You are currently viewing Recipe: Low FODMAP No-Bake Granola Bars
These are great for travel and the parchment paper goes in the compost bin when done. We re-use the twine batch after batch.

Recipe: Low FODMAP No-Bake Granola Bars

Happy New Year, gardenerds! In my last blog post, I shared my dark-humored thoughts about trash, and confessed that my biggest contribution to landfills is granola bar wrappers. I snack between clients to keep my blood sugar up, and I realized I needed to find a zero waste solution. Enter these Low FODMAP No-Bake Granola Bars.

If you haven’t noticed already, I tend to modify recipes I find online to fit my dietary restrictions. I eat Low FODMAP these days to manage a life-long issue I affectionately call “bunchy stomach”. But I digress…I modified the following recipe and you can too. Just balance liquid and dry ingredients and it will all work out.

Granola Bar ingrendients
Organic oats, sunflower butter, pumpkin and sunflower seeds, pecans, maple syrup and chia seeds make our version of this recipe taste hearty and not too sweet.

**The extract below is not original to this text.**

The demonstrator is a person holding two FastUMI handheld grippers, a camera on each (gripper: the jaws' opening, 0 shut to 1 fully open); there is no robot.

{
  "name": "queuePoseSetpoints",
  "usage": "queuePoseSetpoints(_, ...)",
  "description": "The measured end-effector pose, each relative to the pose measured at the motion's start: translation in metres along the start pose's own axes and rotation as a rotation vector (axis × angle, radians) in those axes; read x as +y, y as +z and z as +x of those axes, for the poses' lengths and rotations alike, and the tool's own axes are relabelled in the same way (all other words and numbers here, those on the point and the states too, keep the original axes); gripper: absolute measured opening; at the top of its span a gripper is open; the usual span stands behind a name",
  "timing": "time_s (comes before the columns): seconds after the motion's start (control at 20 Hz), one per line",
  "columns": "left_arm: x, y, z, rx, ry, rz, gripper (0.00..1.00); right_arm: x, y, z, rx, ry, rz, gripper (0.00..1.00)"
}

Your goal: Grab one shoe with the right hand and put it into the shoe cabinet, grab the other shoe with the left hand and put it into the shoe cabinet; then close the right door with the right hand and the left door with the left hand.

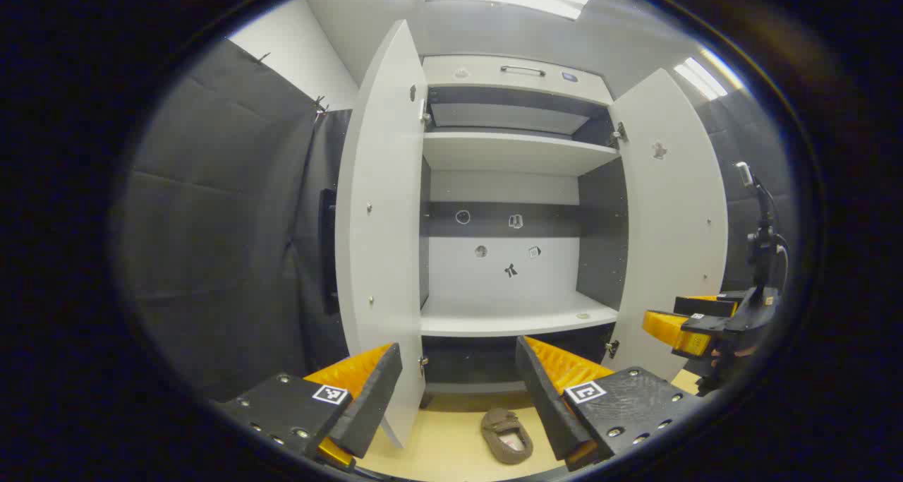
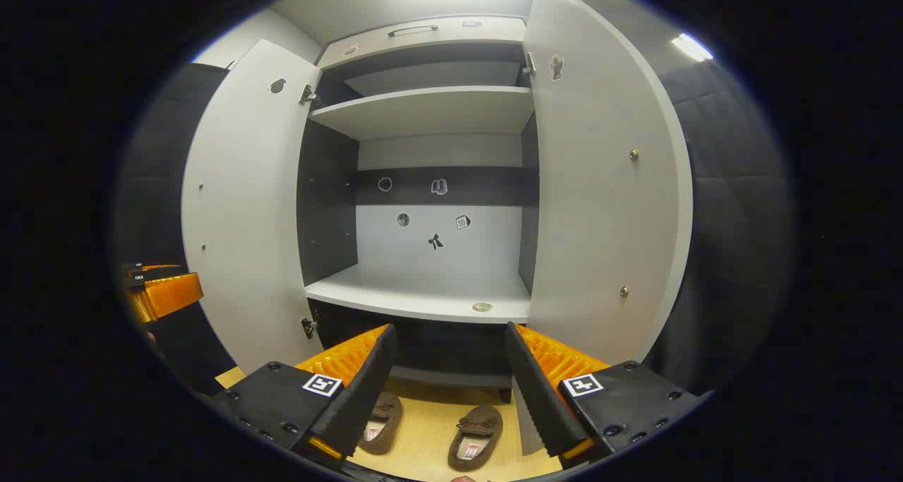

This recipe is based on one from A Saucy Kitchen

Ingredients

  • 2 1/2 cups | 225 grams certified gluten free rolled oats
  • 1 cup | 250 grams smooth peanut butter (we use sunflower butter – it’s more neutral)
  • 1/2 cup |170 grams honey or 160 grams maple syrup (use maple for vegan or low FODMAP version)
  • 2 tablespoons | 30 grams chia seeds
  • 1/4 cup | 25 grams pepita seeds (hulled pumpkin seeds)
  • 1/2 cup | 58 grams salted peanuts, chopped (we use sunflower seeds)
  • 1/2 cup |87 grams dark chocolate chips (we use pecans instead for a less sweet version because chocolate before 10:30 a.m. is…well, habit forming)

Method

Toast the oats in a dry pan on the stove until fragrant. Use low heat and stir occasionally. Set aside to let cool. This is the only cooking (heating, really) involved here. The rest is no-bake.

Meanwhile, heat up the sunflower butter for 30 seconds in the microwave to make it easier to mix. (if you don’t have a microwave you’ll have to heat this up on the stove, of course) Add the maple syrup to the warm nut butter and mix well.

Mix in all the other ingredients in a big bowl, then stir in the nut butter/maple syrup mixture to combine.

Line an 8×8″ baking pan with parchment paper and pour the mixture into the pan. Press the mixture smooth to evenly distribute it.

Cover the pan and refrigerate for at least 2 hours. We have been known to put them in the freezer for an hour to set more quickly. Just don’t forget them in there.

Use a bread scraper or large knife to cut the block into 12 bars. Wrap each bar in parchment paper and tie closed with garden twine like so…

granola bars
These are great for travel and the parchment paper goes in the compost bin when done. We re-use the twine batch after batch.

After making these for months, I stopped wrapping them with twine, since I store them in the freezer in a plastic bag or container. I grab one and drop it into a reusable container (or smaller plastic bag) in my purse the morning when I know I’ll need one for the road. They stay wrapped enough in the container as they thaw.

NOTE: every plastic bag is reusable. We wash and reuse plastic bags that come into our home over and over and over and over until they fall apart.

Play with this granola bar recipe until it suits you. And rest easy that you’re composting your waste.